- _Work to complete_
Scan the records below for the string "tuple" and return every line where it appears.

*** Opening Source information ***

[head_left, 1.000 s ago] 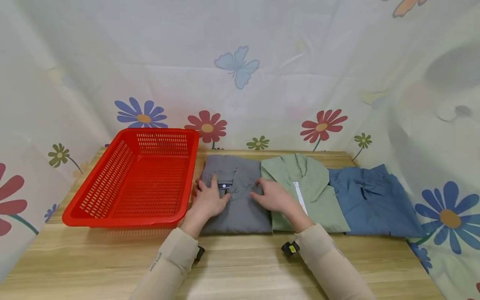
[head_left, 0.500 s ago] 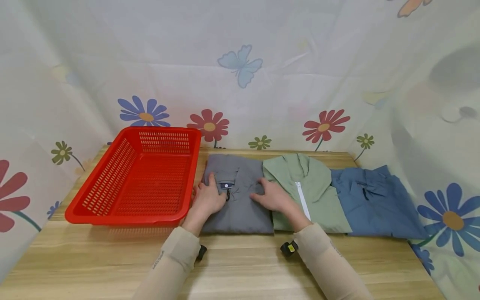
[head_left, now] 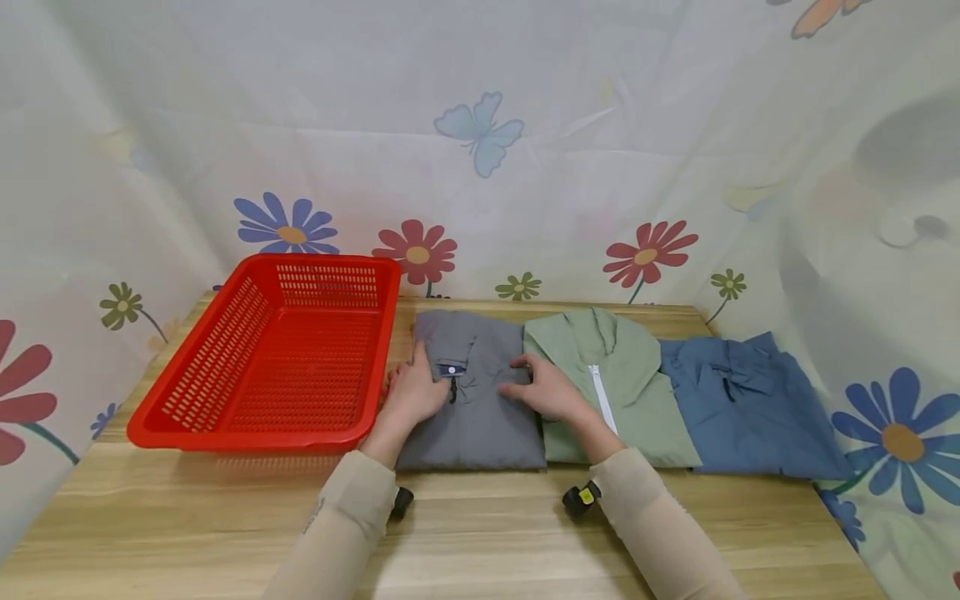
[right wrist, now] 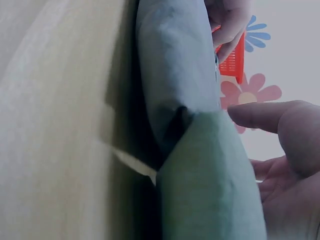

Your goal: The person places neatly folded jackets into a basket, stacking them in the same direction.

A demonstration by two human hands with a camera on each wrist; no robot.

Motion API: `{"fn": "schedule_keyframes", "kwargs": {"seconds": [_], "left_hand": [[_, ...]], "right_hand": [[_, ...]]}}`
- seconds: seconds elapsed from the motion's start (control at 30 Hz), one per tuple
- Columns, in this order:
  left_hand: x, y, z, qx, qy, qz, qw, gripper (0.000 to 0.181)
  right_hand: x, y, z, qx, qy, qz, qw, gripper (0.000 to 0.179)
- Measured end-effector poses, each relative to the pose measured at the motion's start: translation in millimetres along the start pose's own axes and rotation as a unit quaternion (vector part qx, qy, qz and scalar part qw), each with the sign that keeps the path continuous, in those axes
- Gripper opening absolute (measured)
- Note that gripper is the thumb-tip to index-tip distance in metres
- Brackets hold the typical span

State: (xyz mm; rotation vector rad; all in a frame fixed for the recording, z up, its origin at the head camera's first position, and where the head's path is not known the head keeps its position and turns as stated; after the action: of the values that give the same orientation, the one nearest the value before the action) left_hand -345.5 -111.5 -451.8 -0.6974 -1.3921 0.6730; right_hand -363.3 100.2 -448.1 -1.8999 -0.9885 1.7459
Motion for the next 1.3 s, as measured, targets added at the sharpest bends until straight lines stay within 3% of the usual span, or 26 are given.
{"fn": "schedule_keyframes", "kwargs": {"seconds": [0.27, 0.53, 0.73, 0.9, 1.13, 1.3], "left_hand": [[-2.7, -1.2, 3.7, 0.003, 0.004, -0.065, 0.9979, 0.082], [-6.1, -2.4, 1.6, 0.006, 0.003, -0.101, 0.9949, 0.081], [-5.2, -4.1, -2.3, 0.007, -0.006, -0.116, 0.9932, 0.072], [-8.0, -5.8, -4.0, 0.028, -0.020, -0.125, 0.9916, 0.063], [-2.5, -8.7, -4.1, 0.053, 0.008, -0.130, 0.9900, 0.053], [1.9, -10.3, -6.8, 0.054, 0.020, -0.137, 0.9889, 0.049]], "right_hand": [[-3.4, -4.7, 0.6, 0.018, -0.018, 0.006, 0.9997, 0.045], [-5.9, -2.3, 0.5, 0.006, -0.015, 0.021, 0.9996, 0.049], [2.7, 1.9, 3.3, -0.018, 0.002, 0.098, 0.9950, 0.048], [11.1, 5.2, 4.5, -0.040, 0.007, 0.145, 0.9887, 0.048], [14.0, 10.4, 4.1, -0.089, -0.003, 0.171, 0.9812, 0.052], [12.6, 11.0, 4.7, -0.100, -0.016, 0.181, 0.9783, 0.056]]}}
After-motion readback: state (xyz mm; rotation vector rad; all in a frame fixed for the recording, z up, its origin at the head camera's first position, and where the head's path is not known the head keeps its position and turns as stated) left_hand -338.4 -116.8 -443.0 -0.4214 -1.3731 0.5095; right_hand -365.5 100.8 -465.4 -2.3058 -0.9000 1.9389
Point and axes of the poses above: each hand's wrist, its own z-axis towards the middle knuckle, its own y-axis out of the palm, x = y × z, the point moved 10 cm from there along z, towards the middle knuckle, and after that the axes turned 10 degrees about y, right-handed, at the moved point
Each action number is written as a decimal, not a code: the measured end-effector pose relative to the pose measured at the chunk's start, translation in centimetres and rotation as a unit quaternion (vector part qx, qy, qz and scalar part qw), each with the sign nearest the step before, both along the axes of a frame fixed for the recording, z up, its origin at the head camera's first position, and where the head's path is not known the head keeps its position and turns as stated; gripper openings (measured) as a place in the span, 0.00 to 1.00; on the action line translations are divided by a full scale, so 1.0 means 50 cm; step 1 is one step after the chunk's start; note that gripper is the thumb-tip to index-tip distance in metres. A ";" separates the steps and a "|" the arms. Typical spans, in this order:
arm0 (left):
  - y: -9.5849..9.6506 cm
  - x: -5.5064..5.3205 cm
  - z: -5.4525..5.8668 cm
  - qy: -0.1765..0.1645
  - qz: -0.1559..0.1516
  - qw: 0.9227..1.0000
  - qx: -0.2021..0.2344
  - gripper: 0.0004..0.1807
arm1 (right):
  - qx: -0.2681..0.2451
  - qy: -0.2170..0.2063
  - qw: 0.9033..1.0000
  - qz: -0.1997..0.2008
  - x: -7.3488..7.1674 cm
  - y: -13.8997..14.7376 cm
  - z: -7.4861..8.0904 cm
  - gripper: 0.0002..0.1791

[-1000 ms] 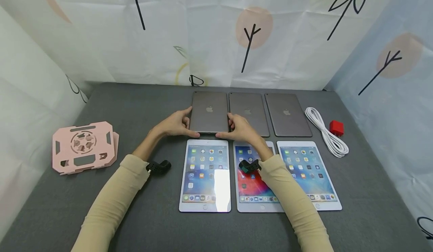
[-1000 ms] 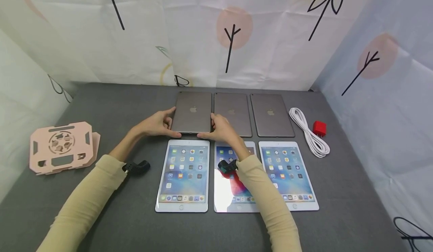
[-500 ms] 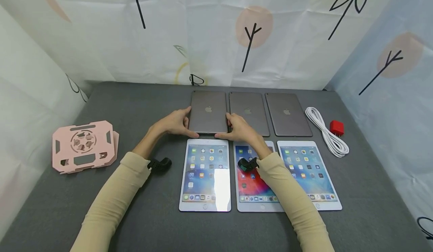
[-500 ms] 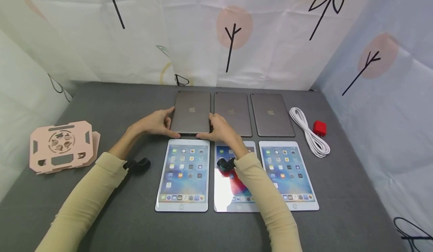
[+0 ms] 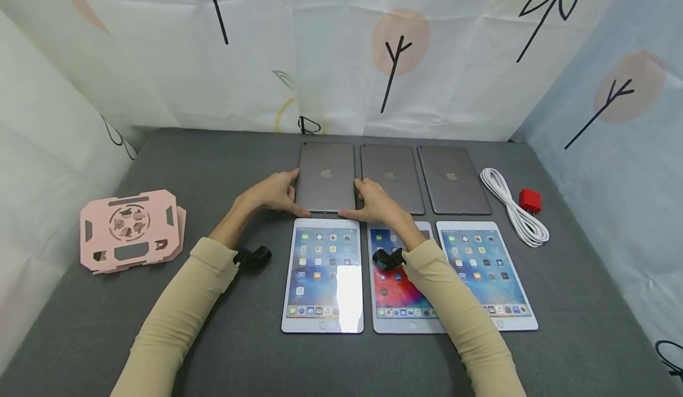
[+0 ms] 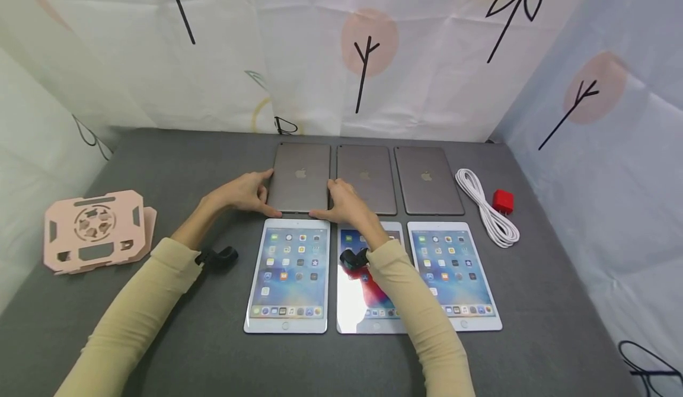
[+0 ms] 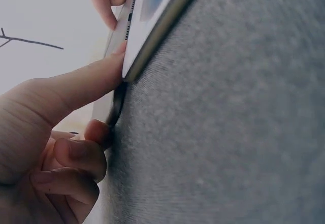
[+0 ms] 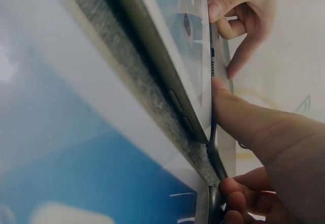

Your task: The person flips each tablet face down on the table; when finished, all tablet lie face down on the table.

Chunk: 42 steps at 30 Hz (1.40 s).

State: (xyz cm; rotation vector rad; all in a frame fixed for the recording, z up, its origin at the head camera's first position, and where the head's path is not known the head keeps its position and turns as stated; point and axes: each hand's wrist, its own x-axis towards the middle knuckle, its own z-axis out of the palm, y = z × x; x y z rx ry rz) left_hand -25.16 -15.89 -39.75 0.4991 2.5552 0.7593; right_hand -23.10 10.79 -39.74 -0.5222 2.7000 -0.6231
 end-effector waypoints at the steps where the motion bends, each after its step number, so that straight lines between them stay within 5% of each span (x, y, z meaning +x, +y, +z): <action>1: -0.001 0.000 0.000 -0.001 0.001 1.000 0.001 0.69 | 0.002 0.000 1.000 -0.001 0.000 -0.001 0.000 0.54; 27: -0.010 0.013 -0.012 0.008 0.016 0.999 0.044 0.68 | -0.028 0.017 0.999 0.029 0.004 0.010 0.000 0.49; 36: 0.009 0.017 -0.002 0.116 -0.015 0.990 0.074 0.58 | -0.121 0.016 0.991 0.053 0.018 0.083 0.020 0.40; 42: 0.065 0.029 0.019 0.123 -0.054 0.985 0.109 0.54 | -0.131 0.017 0.990 0.057 0.029 0.180 0.049 0.39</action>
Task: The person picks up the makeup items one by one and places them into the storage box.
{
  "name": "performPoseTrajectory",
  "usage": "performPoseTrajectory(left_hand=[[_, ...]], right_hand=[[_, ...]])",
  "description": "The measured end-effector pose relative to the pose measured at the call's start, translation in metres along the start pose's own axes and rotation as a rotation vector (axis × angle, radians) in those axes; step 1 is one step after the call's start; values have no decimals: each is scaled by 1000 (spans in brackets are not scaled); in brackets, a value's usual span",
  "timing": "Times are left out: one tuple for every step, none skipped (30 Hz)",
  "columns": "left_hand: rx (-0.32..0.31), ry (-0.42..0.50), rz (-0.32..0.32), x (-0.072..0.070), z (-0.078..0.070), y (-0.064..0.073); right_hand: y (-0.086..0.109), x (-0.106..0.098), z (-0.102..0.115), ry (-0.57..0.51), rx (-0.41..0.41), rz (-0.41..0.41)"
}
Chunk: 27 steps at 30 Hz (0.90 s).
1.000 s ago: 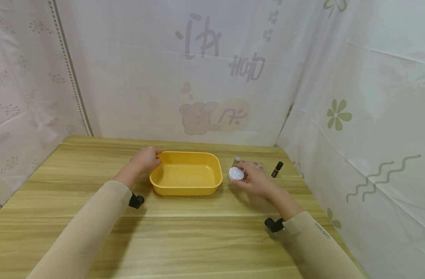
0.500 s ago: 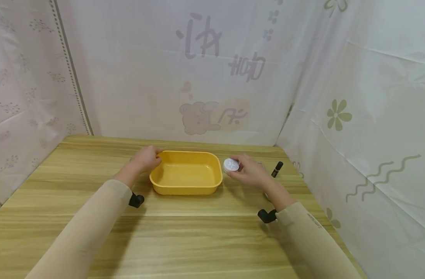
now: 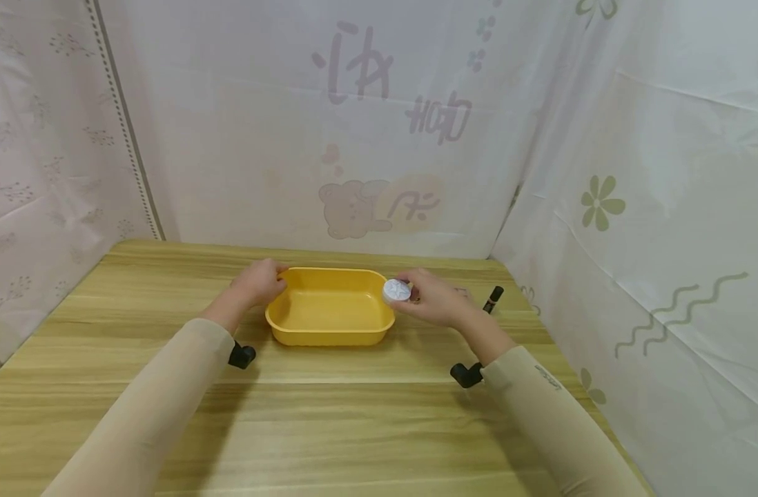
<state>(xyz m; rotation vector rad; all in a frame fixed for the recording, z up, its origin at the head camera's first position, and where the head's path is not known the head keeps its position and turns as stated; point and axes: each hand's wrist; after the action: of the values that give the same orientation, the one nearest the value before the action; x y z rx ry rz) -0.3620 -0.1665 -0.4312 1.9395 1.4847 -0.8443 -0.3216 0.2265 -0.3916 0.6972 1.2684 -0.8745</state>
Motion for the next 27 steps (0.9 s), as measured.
performPoseTrajectory(left_hand=[[1, 0, 0, 0, 0, 0], [3, -1, -1, 0, 1, -1], [3, -2, 0, 0, 1, -1], [4, -5, -3, 0, 1, -1], [5, -7, -5, 0, 1, -2], [5, -6, -6, 0, 0, -1], [5, -8, -8, 0, 0, -1], [3, -8, -10, -1, -1, 0], [3, -7, -10, -1, -1, 0], [4, -8, -12, -1, -2, 0], [2, -6, -11, -1, -2, 1], [3, -5, -9, -1, -2, 1], [3, -7, -8, -1, -2, 2], [1, -5, -7, -1, -2, 1], [2, -5, -6, -1, -3, 1], [0, -1, -4, -1, -3, 1], [-2, 2, -2, -1, -3, 1], [-2, -1, -2, -1, -3, 1], [-5, 1, -1, -1, -3, 0], [-12, 6, 1, -1, -3, 0], [-12, 6, 2, -1, -3, 0], [-13, 7, 4, -1, -3, 0], [-12, 3, 4, -1, -2, 0], [-13, 5, 3, -1, -2, 0], [-14, 8, 4, -1, -2, 0], [-14, 9, 4, -1, -1, -1], [-11, 6, 2, -1, -1, -1]], right_hand=[[-1, 0, 2, 0, 0, 6], [-2, 1, 3, 3, 2, 12], [-4, 2, 5, 10, 7, 17], [-4, 2, 7, 16, 8, 19], [-5, 4, 8, 19, 8, 20], [-6, 4, 10, 25, 6, 21], [-7, 5, 11, 31, 5, 21], [-7, 6, 12, 40, 3, 20], [-8, 7, 13, 45, 0, 18], [-9, 8, 14, 49, -6, 16], [-10, 8, 15, 52, -10, 15], [-10, 9, 16, 54, -14, 16], [-12, 9, 17, 57, -17, 15], [-13, 10, 17, 60, -25, 15], [-14, 9, 18, 60, -32, 16], [-15, 9, 19, 63, -37, 17], [-16, 9, 20, 64, -42, 19], [-18, 9, 21, 66, -50, 23], [-20, 9, 22, 70, -56, 27], [-21, 9, 24, 72, -61, 31], [-23, 8, 26, 73, -62, 36], [-24, 8, 28, 73, -64, 39], [-26, 8, 29, 70, -68, 43], [-28, 8, 31, 71, -72, 46], [-30, 9, 33, 74, -72, 48], [-32, 9, 35, 75, -74, 51], [-33, 10, 36, 78, -75, 55]])
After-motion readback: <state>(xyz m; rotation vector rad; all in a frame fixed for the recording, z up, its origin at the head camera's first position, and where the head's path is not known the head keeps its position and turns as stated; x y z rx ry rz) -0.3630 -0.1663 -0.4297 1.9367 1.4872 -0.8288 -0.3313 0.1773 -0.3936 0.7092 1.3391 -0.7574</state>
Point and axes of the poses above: each hand's wrist, its own y-axis away from the middle knuckle, its own x-axis out of the palm, z = x × y, and after that the axes turned 15 degrees about y, right-handed
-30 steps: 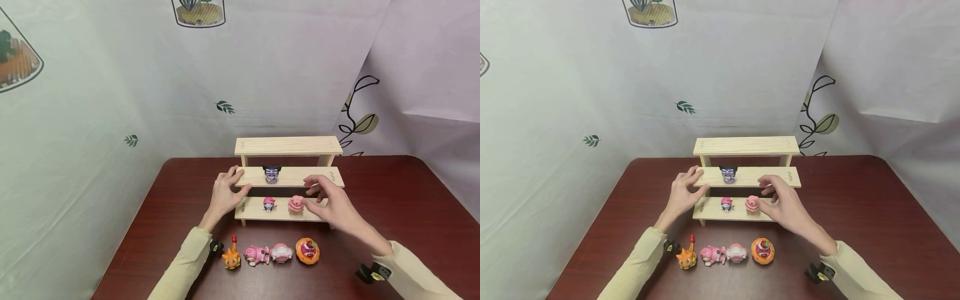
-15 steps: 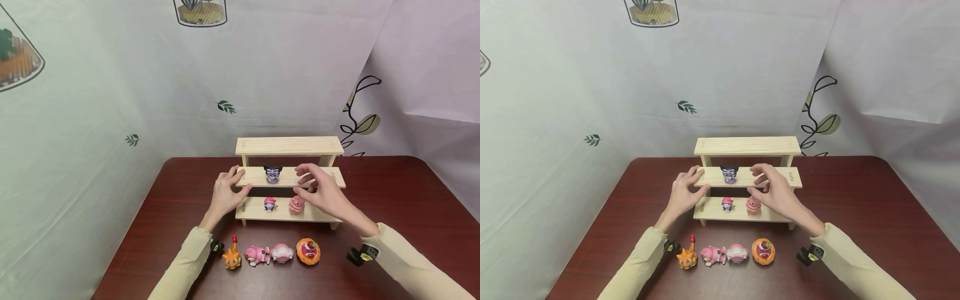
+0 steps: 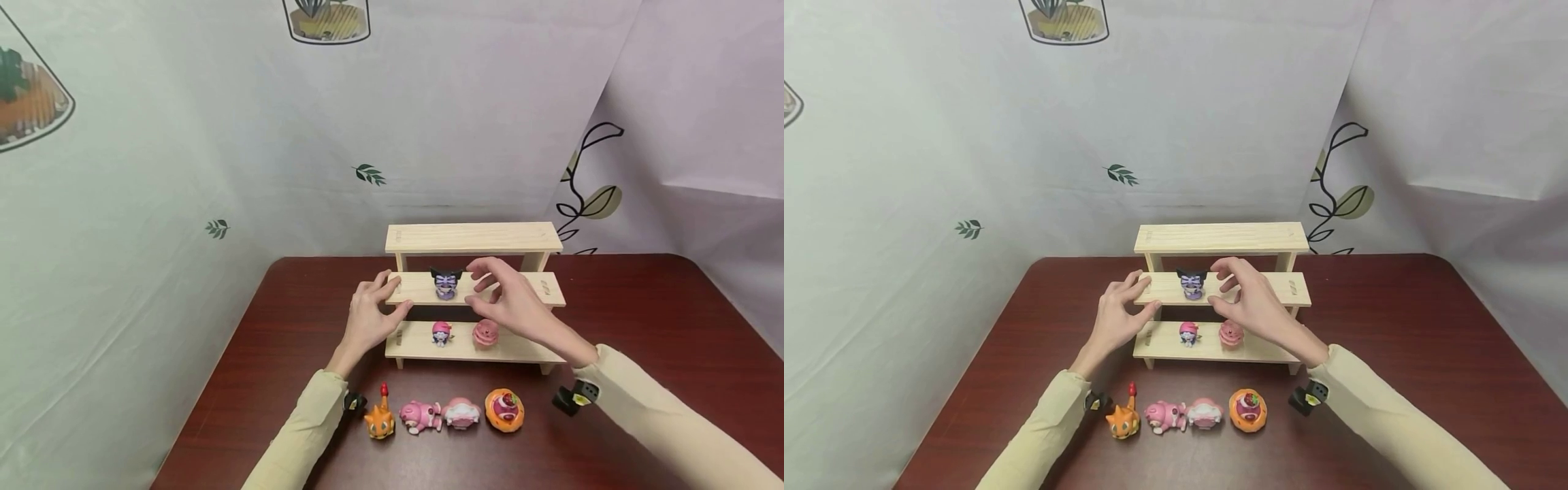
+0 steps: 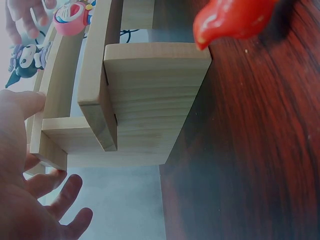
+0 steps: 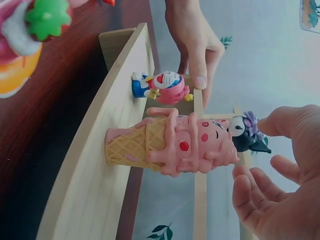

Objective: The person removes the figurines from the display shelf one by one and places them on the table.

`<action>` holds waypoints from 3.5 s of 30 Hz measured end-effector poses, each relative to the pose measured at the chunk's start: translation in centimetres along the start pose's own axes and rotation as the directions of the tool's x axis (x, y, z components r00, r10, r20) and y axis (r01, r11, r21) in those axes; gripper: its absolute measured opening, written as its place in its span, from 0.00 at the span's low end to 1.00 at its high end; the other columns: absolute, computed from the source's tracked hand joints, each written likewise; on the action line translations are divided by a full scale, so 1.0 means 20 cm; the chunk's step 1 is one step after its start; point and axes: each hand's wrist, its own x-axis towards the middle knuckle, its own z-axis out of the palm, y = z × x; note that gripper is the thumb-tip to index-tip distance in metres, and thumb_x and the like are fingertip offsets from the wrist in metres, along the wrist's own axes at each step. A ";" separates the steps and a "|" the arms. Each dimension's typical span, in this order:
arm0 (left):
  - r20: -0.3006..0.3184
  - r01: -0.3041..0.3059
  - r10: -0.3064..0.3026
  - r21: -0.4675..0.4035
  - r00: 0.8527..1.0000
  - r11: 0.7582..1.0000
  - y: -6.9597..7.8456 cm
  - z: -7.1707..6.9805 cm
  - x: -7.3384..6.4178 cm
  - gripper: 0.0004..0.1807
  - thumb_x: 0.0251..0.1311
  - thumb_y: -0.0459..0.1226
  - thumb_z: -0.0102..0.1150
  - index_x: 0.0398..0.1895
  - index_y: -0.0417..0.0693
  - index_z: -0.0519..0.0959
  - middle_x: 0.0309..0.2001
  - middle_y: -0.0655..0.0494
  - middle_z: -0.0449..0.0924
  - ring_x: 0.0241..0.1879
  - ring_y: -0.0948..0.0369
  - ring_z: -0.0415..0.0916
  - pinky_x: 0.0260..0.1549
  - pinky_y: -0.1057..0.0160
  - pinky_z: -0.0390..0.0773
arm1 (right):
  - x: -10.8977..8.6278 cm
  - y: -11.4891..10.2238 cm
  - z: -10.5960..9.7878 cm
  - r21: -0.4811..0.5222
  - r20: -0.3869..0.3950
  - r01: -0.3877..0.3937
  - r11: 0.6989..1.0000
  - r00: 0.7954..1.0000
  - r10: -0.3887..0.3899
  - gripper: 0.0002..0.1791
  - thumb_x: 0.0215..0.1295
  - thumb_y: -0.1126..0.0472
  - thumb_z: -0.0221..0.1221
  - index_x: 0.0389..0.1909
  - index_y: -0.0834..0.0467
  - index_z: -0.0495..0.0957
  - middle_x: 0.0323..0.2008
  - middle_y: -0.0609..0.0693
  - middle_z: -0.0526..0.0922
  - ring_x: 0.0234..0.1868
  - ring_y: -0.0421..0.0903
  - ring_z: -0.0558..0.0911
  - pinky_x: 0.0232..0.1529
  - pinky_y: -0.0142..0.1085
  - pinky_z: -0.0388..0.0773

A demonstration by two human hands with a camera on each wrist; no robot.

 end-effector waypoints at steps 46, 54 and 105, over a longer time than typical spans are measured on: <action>0.014 0.017 -0.017 -0.006 1.000 1.000 0.00 0.00 0.00 0.28 0.55 0.46 0.71 0.58 0.41 0.82 0.62 0.40 0.76 0.52 0.43 0.72 0.47 0.39 0.70 | 0.16 0.01 0.11 0.047 0.141 -0.063 0.997 0.988 0.056 0.21 0.59 0.68 0.69 0.53 0.60 0.76 0.46 0.55 0.81 0.38 0.49 0.81 0.35 0.40 0.78; 0.009 0.008 -0.008 -0.009 1.000 1.000 0.00 0.00 0.00 0.28 0.55 0.45 0.71 0.58 0.41 0.82 0.61 0.38 0.76 0.51 0.42 0.72 0.46 0.39 0.70 | 0.16 0.00 0.12 0.042 0.143 -0.062 0.997 0.988 0.055 0.20 0.59 0.69 0.68 0.53 0.60 0.76 0.46 0.55 0.81 0.38 0.49 0.81 0.35 0.40 0.78; -0.005 -0.001 0.001 -0.004 1.000 1.000 -0.01 0.01 0.00 0.28 0.55 0.45 0.71 0.57 0.40 0.83 0.61 0.40 0.76 0.51 0.42 0.73 0.45 0.39 0.72 | -0.04 -0.03 -0.14 0.022 0.079 -0.001 1.000 0.997 -0.001 0.20 0.57 0.73 0.67 0.50 0.58 0.78 0.42 0.50 0.80 0.38 0.46 0.79 0.32 0.36 0.78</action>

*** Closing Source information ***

- _Finished exercise_
- seconds: seconds elapsed from the motion's start (control at 30 Hz), one per tuple
  "timing": "Times are left out: one tuple for every step, none skipped (30 Hz)",

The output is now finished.